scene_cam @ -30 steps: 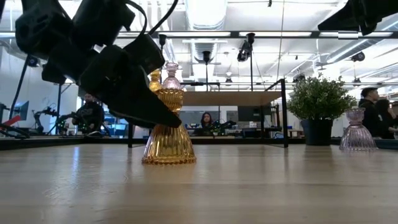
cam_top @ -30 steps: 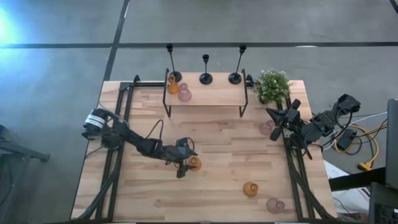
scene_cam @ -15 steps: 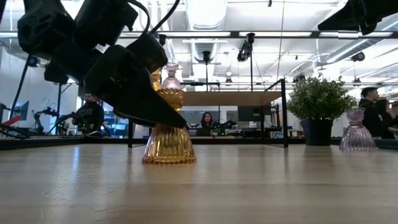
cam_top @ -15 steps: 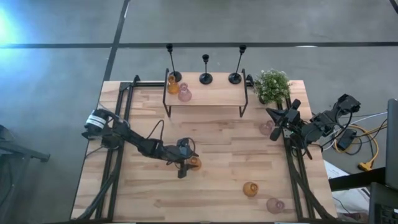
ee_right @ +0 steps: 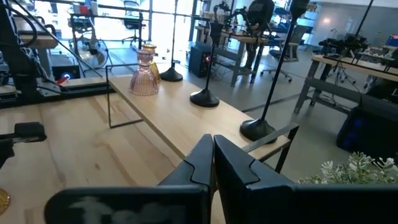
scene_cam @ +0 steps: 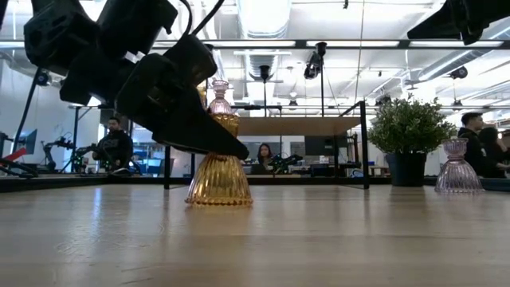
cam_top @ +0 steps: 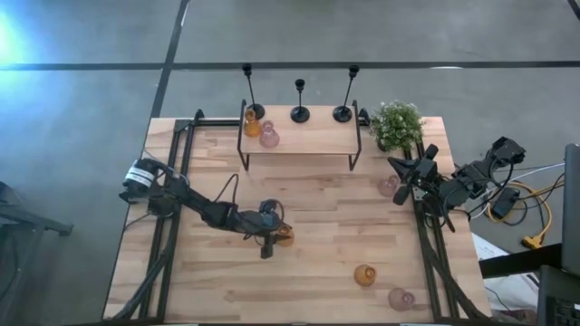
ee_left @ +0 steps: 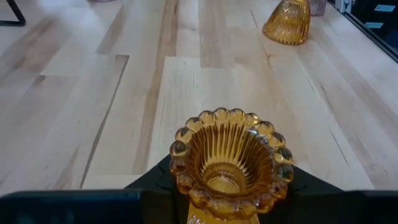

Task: Pick & Place candle stick holders
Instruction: Put the left orange glass candle holder on the shelf

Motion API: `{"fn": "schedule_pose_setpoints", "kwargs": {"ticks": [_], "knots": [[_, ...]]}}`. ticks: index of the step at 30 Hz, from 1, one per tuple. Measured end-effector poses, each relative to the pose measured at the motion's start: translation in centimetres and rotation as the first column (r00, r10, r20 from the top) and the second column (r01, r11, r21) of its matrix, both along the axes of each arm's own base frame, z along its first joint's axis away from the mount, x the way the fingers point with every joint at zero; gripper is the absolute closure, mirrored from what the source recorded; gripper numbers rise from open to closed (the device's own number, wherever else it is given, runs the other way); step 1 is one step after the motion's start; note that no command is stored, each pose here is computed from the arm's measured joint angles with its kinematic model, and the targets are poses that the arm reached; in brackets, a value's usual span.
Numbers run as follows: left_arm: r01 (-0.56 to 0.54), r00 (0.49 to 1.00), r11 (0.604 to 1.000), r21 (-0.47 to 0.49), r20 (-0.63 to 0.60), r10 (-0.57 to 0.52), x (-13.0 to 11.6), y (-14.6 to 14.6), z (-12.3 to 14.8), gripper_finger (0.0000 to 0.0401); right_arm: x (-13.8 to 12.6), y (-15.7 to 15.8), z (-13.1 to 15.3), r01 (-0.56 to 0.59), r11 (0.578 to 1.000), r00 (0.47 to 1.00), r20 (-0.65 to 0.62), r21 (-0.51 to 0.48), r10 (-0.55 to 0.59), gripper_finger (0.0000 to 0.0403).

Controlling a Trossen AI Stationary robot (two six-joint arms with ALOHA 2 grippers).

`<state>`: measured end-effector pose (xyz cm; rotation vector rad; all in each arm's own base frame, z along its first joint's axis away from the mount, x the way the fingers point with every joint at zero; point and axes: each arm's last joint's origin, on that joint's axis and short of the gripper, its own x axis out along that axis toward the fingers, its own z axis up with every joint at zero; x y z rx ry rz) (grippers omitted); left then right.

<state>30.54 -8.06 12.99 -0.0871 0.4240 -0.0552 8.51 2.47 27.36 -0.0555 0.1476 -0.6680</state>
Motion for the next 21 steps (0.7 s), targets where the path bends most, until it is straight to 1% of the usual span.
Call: {"fn": "schedule_pose_setpoints", "kwargs": {"ticks": [2,5,7,9,10,12,14,16,18,21], "knots": [[-0.021,1.000,1.000,-0.018,0.000,0.021,0.1,0.0,0.1,0.0272,0.0,0.0,0.0,0.000,1.000,1.000,0.000,0.000,0.000,0.0394],[-0.101,0.995,0.989,-0.106,0.006,0.102,0.5,0.1,0.6,0.0272,0.0,0.0,0.0,0.000,1.000,1.000,0.001,0.000,0.000,0.0394],[-0.137,0.990,0.976,-0.172,0.010,0.141,0.9,0.2,1.6,0.0272,0.0,0.0,0.0,0.000,1.000,1.000,0.001,0.000,0.000,0.0394],[-0.147,0.987,0.968,-0.204,0.037,0.158,1.4,0.2,3.4,0.0272,0.0,0.0,0.0,0.000,1.000,1.000,0.001,0.001,0.000,0.0394],[-0.151,0.985,0.968,-0.201,0.049,0.164,1.7,0.1,4.4,0.0272,0.0,0.0,0.0,0.000,1.000,1.000,0.001,0.001,0.000,0.0394],[-0.172,0.981,0.972,-0.161,0.066,0.185,2.4,0.0,6.8,0.0272,0.0,0.0,0.0,0.000,1.000,1.000,0.001,0.001,0.000,0.0394],[-0.240,0.968,0.966,-0.100,0.048,0.246,3.1,0.2,9.3,0.0272,0.0,0.0,0.0,0.000,1.000,1.000,0.002,0.001,0.000,0.0394],[-0.343,0.939,0.939,-0.035,0.018,0.344,3.9,1.0,11.7,0.0272,0.0,0.0,0.0,0.000,1.000,1.000,0.001,0.001,0.000,0.0394],[-0.438,0.899,0.898,0.025,-0.012,0.439,4.6,2.2,13.5,0.0272,0.0,0.0,0.0,0.000,1.000,1.000,0.001,0.001,0.000,0.0394],[-0.539,0.842,0.842,0.032,0.007,0.539,5.7,4.4,15.4,0.0272,0.0,0.0,0.0,0.000,1.000,1.000,0.001,0.001,0.000,0.0394]]}}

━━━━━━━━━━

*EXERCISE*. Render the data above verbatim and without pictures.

*WRITTEN RESPONSE*.
scene_cam @ -30 steps: 
cam_top @ -30 steps: 
scene_cam @ -15 steps: 
cam_top @ -15 steps: 
ee_right @ +0 steps: 
scene_cam @ +0 steps: 
cam_top @ +0 steps: 
ee_left @ +0 steps: 

Task: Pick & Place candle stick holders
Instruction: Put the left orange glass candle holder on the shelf

Motion API: `{"fn": "schedule_pose_setpoints", "kwargs": {"ticks": [_], "knots": [[_, ...]]}}`. ticks: index of the step at 30 Hz, from 1, one per tuple. Measured end-effector poses, each relative to the pose measured at the motion's start: translation in centimetres and rotation as the first column (r00, r10, r20 from the top) and the second column (r01, r11, r21) of its matrix, both along the axes of each arm's own base frame, z along its first joint's axis away from the mount, x the way the fingers point with every joint at zero; gripper is the absolute closure, mirrored from what the source recorded; gripper numbers rise from open to closed (the device's own number, wherever else it is given, runs the other way); step 1 is one step after the motion's start; note that no command is stored, each pose here is computed from the arm's measured joint angles with its kinematic model, and the targets are poses that the arm reached; in brackets, a value's usual span.
Numbers run as follows: left_arm: r01 (-0.56 to 0.54), r00 (0.49 to 1.00), r11 (0.604 to 1.000), r21 (-0.47 to 0.49), r20 (-0.63 to 0.60), r10 (-0.57 to 0.52), x (-13.0 to 11.6), y (-14.6 to 14.6), z (-12.3 to 14.8), gripper_finger (0.0000 to 0.0401); right_arm: x (-13.8 to 12.6), y (-15.7 to 15.8), z (-13.1 to 15.3), r01 (-0.56 to 0.59), r11 (0.578 to 1.000), r00 (0.47 to 1.00), r20 (-0.65 to 0.62), r21 (-0.51 to 0.48), r10 (-0.55 to 0.59), gripper_finger (0.0000 to 0.0403).

Controlling a Trossen AI Stationary robot (two six-joint arms with ALOHA 2 grippers).

`<state>`: measured end-effector pose (xyz cm; rotation vector rad; all in each arm's own base frame, z along its first joint's axis away from the mount, x the way the fingers point with every joint at zero; point and axes: each arm's last joint's origin, on that joint's axis and short of the gripper, its own x axis out along that axis toward the fingers, its own z axis up with every joint at zero; x y z rx ry rz) (grippers omitted); left then right.

<state>30.54 -8.06 12.99 -0.0871 0.4240 -0.0552 8.51 2.47 27.36 -0.0555 0.1476 -0.6680</state>
Motion for the next 21 steps (0.7 s), targets where the path bends most, until it is straight to 1% of the usual span.
Call: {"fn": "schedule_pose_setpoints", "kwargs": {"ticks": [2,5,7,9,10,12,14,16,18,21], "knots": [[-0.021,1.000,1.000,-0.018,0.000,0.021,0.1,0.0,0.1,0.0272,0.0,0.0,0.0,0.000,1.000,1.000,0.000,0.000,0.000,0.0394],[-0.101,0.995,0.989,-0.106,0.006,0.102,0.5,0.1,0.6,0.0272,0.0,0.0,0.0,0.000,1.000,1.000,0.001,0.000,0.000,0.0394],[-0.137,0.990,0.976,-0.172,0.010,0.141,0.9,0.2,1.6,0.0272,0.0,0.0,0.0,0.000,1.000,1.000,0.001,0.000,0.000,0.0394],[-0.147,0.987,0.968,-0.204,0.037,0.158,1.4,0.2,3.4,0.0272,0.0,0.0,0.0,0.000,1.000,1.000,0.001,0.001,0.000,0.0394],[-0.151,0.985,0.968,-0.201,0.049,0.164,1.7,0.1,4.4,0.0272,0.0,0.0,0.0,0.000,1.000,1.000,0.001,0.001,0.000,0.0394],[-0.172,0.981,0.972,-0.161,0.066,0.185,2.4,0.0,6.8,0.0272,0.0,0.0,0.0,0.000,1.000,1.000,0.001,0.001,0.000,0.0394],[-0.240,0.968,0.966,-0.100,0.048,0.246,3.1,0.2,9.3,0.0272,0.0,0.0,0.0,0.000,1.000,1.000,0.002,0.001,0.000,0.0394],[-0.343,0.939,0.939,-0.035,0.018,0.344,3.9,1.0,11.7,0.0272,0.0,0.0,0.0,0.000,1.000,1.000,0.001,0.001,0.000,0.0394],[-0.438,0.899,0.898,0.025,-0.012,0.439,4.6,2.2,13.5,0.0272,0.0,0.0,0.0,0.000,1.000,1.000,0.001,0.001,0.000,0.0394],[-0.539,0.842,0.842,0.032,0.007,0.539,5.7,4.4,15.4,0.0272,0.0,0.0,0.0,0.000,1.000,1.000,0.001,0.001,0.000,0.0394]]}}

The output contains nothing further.